• _Task directions_: Go through the listing that follows and report the number of lines with the string "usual" in them, nothing more.

• _Provided material_:
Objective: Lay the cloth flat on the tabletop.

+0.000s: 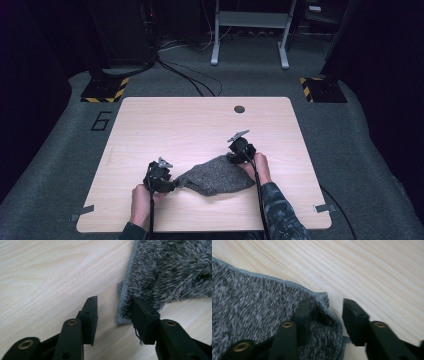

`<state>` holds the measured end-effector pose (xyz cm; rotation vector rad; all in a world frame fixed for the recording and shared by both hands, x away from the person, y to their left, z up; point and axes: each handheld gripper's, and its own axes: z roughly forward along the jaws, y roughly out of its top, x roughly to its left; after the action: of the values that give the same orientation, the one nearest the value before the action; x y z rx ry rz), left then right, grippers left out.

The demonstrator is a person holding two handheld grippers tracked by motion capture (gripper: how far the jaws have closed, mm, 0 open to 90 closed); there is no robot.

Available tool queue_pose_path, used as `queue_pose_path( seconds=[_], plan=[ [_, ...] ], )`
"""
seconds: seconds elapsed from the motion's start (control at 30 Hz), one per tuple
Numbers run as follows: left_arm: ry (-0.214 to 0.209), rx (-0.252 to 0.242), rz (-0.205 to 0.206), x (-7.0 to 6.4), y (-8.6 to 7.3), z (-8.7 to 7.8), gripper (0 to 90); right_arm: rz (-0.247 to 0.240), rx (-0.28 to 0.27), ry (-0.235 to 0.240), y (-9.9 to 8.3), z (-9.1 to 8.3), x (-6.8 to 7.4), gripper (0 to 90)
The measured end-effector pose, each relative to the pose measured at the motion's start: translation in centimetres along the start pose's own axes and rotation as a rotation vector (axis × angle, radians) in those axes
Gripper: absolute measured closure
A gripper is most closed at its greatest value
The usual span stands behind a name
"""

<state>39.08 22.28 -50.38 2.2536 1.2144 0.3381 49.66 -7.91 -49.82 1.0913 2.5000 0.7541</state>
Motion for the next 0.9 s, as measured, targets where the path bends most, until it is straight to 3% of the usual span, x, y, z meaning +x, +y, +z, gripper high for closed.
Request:
queue_pose_path(
  seconds=[0.1,0.33,0.53,0.7,0.9],
  plan=[
    [0.024,0.009,0.015,-0.2,0.1,0.0,59.1,-0.012,0.007,-0.014,0.0,0.2,0.2,72.3],
    [0.016,0.010,0.029,-0.7,0.3,0.1,70.8,-0.001,0.015,-0.018,-0.1,0.2,0.5,83.6],
    [-0.001,-0.013,0.027,-0.7,0.1,0.2,85.1,0.037,-0.030,-0.008,-1.0,-0.5,0.4,86.3],
    [0.007,-0.045,0.020,-0.5,0.1,0.1,86.6,0.117,-0.093,0.022,-2.0,-2.5,-0.5,86.9],
    [0.005,-0.068,0.026,-0.4,0.6,-0.9,86.6,0.139,-0.125,0.019,-3.0,-4.9,-0.1,87.0]
  ],
)
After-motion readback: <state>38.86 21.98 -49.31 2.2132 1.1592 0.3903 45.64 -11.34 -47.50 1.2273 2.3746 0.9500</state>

• _Task result_: 2